London, 9 Oct - The US has called on the International Court of Justice (ICJ) on Monday to dismiss a claim made by Iran to recover $1.75 billion in frozen bank assets.
Iran brought a lawsuit before the Hague tribunal, which is the United Nations top court, to recover funds that were frozen during the 1979 Islamic Revolution, when the mullahs stole power from the Iranian people.
In 2016, the US Supreme Court ruled that those funds should not be returned to Iran, but should instead be used as compensation for the families of victims of Iran’s terrorist attacks, including the 1983 bombing of a US Marine barracks in Beirut, where 241 soldiers were killed, and the 1996 Khobar Towers bombing in Saudi Arabia.
Richard Visek, the legal adviser to the US Department of State, told the ICJ: "The actions at the root of this case centre on Iran's support for international terrorism [which should disqualify it from presenting a case before the court]. Iran comes to the court with unclean hands. Indeed, it is a remarkable show of bad faith. Iran's bad acts include support for terrorist bombings, assassinations, kidnappings, and airline hijackings."

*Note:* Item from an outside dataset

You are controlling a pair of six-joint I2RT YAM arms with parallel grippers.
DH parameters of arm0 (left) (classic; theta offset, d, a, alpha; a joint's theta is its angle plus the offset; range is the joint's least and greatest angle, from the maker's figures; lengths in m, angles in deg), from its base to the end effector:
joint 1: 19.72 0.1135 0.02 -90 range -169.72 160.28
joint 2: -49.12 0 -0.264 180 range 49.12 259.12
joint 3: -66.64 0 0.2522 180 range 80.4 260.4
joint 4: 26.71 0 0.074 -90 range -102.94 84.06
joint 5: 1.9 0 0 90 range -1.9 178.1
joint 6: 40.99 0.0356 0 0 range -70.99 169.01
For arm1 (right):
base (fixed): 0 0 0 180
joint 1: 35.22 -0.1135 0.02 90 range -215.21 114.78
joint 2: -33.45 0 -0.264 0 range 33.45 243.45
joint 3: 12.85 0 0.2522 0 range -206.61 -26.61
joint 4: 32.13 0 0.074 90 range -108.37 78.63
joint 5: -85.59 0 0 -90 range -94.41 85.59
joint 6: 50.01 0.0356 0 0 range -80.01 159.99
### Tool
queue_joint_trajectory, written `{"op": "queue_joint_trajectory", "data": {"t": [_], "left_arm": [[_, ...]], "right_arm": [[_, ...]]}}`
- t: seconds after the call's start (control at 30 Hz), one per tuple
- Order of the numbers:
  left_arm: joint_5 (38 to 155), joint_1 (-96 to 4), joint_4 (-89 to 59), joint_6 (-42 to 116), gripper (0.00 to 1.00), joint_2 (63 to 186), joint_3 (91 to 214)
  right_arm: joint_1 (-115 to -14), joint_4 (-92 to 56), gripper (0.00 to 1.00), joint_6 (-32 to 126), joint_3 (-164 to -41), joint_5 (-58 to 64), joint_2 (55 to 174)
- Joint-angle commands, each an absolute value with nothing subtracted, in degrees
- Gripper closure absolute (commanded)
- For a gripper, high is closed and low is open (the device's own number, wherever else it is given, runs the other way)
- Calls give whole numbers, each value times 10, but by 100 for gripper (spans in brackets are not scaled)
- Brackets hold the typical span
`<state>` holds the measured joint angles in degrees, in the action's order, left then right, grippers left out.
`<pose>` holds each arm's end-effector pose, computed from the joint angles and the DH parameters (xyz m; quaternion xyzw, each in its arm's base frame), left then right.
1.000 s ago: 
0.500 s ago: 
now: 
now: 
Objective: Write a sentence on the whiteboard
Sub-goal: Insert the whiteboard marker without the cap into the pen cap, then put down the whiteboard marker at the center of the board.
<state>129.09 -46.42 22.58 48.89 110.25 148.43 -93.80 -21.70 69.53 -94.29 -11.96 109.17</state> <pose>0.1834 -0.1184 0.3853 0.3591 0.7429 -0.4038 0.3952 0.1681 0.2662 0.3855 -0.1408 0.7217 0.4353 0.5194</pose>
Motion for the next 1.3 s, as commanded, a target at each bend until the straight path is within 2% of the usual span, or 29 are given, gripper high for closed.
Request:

Visek then accused Iran's "most senior leaders" of the "encouragement and promotion of terrorism" and "violation of nuclear non-proliferation, ballistic missile and arms trafficking obligations".
This case is separate from the ICJ ruling about US sanctions on Iran, imposed following the US withdrawal from the 2015 Iranian nuclear deal, which was decided upon last week. In that case, the court ruled that the sanctions were legal, except for those on humanitarian aid, food, and civil aeroplane parts.
However, like the sanctions case, Iran has based this claim on the 1955 Amity Treaty with the United States, which was signed 24 years before the Islamic Revolution and arguably has not been in practice since then, arguing that this constitutes a breach of the treaty. Iran even called for the US "to make full reparations to Iran for the violation of its international legal obligations".
Visek said that Iran’s use of the treaty, which both sides had let lapse, to lodge the complaints was an "abuse of process".
US national security advisor John Bolton announced last week that it would withdraw from the treaty, to prevent Iran from using this tactic again, but it could take up to a year for the withdrawal to take effect.
It could be months before the ICJ’s ruling is made public and even then it has no power to enforce it.